On dit les choses ou on ne les dit pas : la littérature, l'art, c'est l'expression d'une élite - que sont les génies sinon une élite ? -, mais ce terme n'est pas péjoratif. Au contraire. Les grands esprits, les grands créateurs font monter le niveau artistique et spirituel de l'humanité.... Il y a des créateurs mais auront-ils encore longtemps des lecteurs, et des guides pour les accompagner, des critiques qui puissent faire le lien entre eux ? De ce point de vue, sans se faire l'apôtre du déclin, nous sommes dans une période basse. Mais cela peut changer. J'espère de tout mon coeur que la littérature reprendra en France la place importante qu'elle mérite. Car elle possède une valeur non seulement esthétique mais éthique. Elle nous rappelle d'où nous venons. Elle peut donc aussi nous dire où nous allons et qui nous sommes. Ce qui ne serait pas superflu aujourd'hui. ( pp. 91-92 )

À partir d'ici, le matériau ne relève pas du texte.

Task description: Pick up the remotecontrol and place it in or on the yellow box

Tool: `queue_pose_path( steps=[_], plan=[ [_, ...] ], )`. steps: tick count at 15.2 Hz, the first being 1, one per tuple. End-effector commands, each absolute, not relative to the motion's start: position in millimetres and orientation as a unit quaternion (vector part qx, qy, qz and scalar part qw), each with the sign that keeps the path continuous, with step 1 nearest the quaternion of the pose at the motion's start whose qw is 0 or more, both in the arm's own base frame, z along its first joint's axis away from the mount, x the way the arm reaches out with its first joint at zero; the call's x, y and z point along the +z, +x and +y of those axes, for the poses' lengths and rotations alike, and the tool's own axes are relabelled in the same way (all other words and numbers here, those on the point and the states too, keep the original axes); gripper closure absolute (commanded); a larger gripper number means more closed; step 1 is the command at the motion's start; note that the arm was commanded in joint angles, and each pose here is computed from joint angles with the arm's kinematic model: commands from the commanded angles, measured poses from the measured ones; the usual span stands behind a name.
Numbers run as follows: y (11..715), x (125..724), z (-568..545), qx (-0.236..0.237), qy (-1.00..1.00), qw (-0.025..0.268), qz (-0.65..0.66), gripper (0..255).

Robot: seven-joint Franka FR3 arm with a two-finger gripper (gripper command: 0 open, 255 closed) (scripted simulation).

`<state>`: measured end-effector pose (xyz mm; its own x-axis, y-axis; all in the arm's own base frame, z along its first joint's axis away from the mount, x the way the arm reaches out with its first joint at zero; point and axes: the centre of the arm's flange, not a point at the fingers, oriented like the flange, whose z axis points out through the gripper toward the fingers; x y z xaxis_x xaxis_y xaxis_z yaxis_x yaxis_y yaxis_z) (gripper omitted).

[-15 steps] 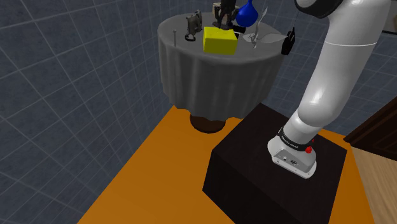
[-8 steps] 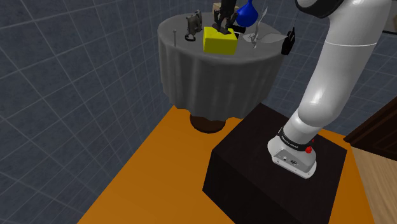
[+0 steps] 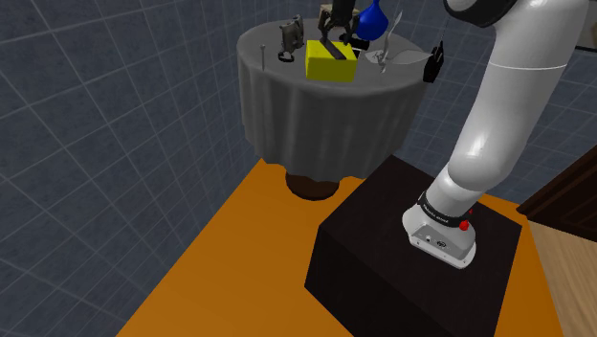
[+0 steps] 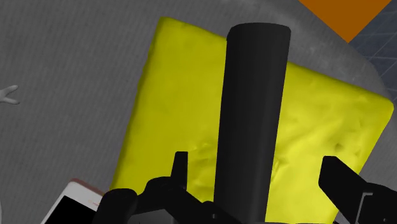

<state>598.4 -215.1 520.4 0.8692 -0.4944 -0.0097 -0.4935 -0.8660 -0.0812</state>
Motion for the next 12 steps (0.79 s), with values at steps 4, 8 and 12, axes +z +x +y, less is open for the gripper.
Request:
queue_pose_path(
  steps=[4,8,12],
  plan=[
    [597.2,559.9,-218.1,-0.006,-0.966,0.041,0.256,0],
    [596.9,570.2,-218.8,-0.006,-0.966,0.041,0.256,0],
    [596.9,570.2,-218.8,-0.006,-0.966,0.041,0.256,0]
  ],
)
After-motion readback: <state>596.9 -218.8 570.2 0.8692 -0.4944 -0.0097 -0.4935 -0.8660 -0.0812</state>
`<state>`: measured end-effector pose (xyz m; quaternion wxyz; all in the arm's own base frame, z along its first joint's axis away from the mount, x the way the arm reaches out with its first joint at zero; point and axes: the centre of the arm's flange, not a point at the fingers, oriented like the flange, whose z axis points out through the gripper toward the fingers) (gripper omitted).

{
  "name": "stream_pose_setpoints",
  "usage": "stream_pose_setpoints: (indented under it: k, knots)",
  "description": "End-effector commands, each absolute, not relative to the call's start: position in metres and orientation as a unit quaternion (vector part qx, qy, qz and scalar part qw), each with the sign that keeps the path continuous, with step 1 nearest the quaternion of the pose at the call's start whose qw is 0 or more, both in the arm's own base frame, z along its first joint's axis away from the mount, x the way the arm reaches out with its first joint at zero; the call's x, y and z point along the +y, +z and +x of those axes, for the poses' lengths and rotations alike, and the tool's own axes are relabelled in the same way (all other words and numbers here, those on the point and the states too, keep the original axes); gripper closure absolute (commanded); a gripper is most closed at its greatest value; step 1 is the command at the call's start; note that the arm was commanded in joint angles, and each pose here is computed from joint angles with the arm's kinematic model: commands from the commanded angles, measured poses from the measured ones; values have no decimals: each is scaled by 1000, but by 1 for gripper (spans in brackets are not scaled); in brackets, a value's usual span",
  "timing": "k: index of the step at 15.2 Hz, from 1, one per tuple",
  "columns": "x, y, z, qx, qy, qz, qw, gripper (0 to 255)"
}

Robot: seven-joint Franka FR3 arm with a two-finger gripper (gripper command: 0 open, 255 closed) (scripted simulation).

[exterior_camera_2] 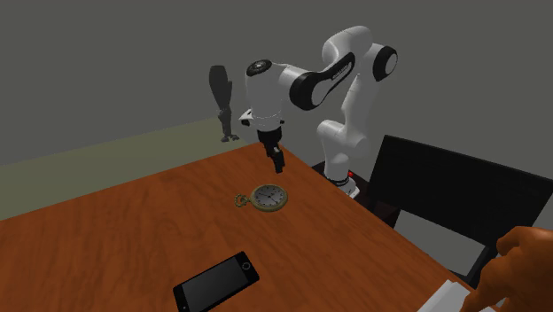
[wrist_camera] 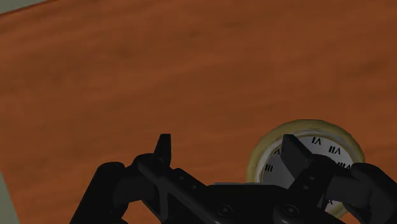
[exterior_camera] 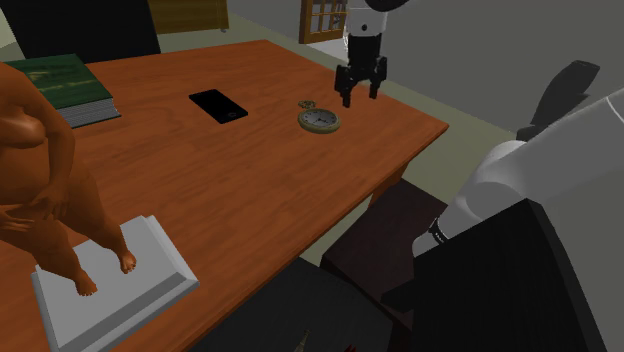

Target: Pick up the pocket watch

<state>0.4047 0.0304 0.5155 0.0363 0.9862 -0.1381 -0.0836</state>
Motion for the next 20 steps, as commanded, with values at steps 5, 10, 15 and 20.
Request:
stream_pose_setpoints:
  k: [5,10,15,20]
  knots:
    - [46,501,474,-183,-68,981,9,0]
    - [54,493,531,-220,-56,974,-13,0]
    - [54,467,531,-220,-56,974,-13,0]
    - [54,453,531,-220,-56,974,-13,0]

... l'écrivain n'est pas seulement un faiseur de vers, celui qui joue avec les mots de manière gratuite. Il a en charge une mission sacrée de créer de la beauté, de donner un sens au monde. Même lorsqu'il est athée, purement laïc, il se sent investi d'une tâche, d'une sorte de vocation qui le dépasse. D'où peut-être sa souffrance aussi, son chemin de croix particulier, son désir parfois de se retirer du monde...D'une certaine manière, son expérience se rapproche de celle des saints, par son excès même, mais à travers la sensibilité artistique. Néanmoins il ne s'agit pas d'une mission de la même nature... ( p. 176 )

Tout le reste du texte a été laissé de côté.